(Data below)

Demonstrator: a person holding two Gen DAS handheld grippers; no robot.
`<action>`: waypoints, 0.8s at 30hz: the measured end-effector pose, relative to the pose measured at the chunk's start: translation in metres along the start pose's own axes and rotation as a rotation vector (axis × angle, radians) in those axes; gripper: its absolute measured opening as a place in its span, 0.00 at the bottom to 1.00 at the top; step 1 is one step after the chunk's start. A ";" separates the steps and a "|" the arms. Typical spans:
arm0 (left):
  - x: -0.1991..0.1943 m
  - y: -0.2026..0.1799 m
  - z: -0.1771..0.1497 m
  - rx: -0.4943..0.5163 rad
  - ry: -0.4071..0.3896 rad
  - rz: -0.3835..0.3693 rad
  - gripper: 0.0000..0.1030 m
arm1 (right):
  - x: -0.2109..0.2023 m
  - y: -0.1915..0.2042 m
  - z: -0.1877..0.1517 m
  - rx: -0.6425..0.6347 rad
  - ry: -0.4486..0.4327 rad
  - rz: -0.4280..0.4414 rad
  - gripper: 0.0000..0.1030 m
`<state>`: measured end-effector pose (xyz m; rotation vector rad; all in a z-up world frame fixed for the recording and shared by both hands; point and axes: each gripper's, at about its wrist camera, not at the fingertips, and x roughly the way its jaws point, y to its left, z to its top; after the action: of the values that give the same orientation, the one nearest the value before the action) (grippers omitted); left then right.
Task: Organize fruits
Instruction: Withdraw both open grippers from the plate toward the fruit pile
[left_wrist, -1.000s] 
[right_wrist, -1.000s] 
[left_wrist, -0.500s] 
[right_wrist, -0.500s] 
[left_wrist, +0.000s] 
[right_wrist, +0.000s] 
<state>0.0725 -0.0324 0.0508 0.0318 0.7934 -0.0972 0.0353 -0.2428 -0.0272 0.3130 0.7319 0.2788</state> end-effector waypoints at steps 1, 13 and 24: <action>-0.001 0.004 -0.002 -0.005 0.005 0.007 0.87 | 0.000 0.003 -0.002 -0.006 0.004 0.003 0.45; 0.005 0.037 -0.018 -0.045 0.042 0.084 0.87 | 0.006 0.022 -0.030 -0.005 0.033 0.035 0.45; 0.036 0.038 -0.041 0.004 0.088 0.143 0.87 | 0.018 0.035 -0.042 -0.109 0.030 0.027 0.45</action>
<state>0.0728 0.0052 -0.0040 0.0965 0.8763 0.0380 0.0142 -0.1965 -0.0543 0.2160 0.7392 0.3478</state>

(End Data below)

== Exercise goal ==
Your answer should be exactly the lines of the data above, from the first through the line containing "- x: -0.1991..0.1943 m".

== Response area ==
Demonstrator: a person holding two Gen DAS handheld grippers; no robot.
`<action>`: waypoints, 0.8s at 30hz: the measured end-effector pose, relative to the pose measured at the chunk's start: translation in metres along the start pose's own axes and rotation as a rotation vector (axis × angle, radians) in those axes; gripper: its absolute measured opening as a place in its span, 0.00 at the bottom to 1.00 at the top; step 1 is one step after the chunk's start. A ";" separates the steps and a "|" the arms. Typical spans:
arm0 (left):
  - x: -0.1991..0.1943 m

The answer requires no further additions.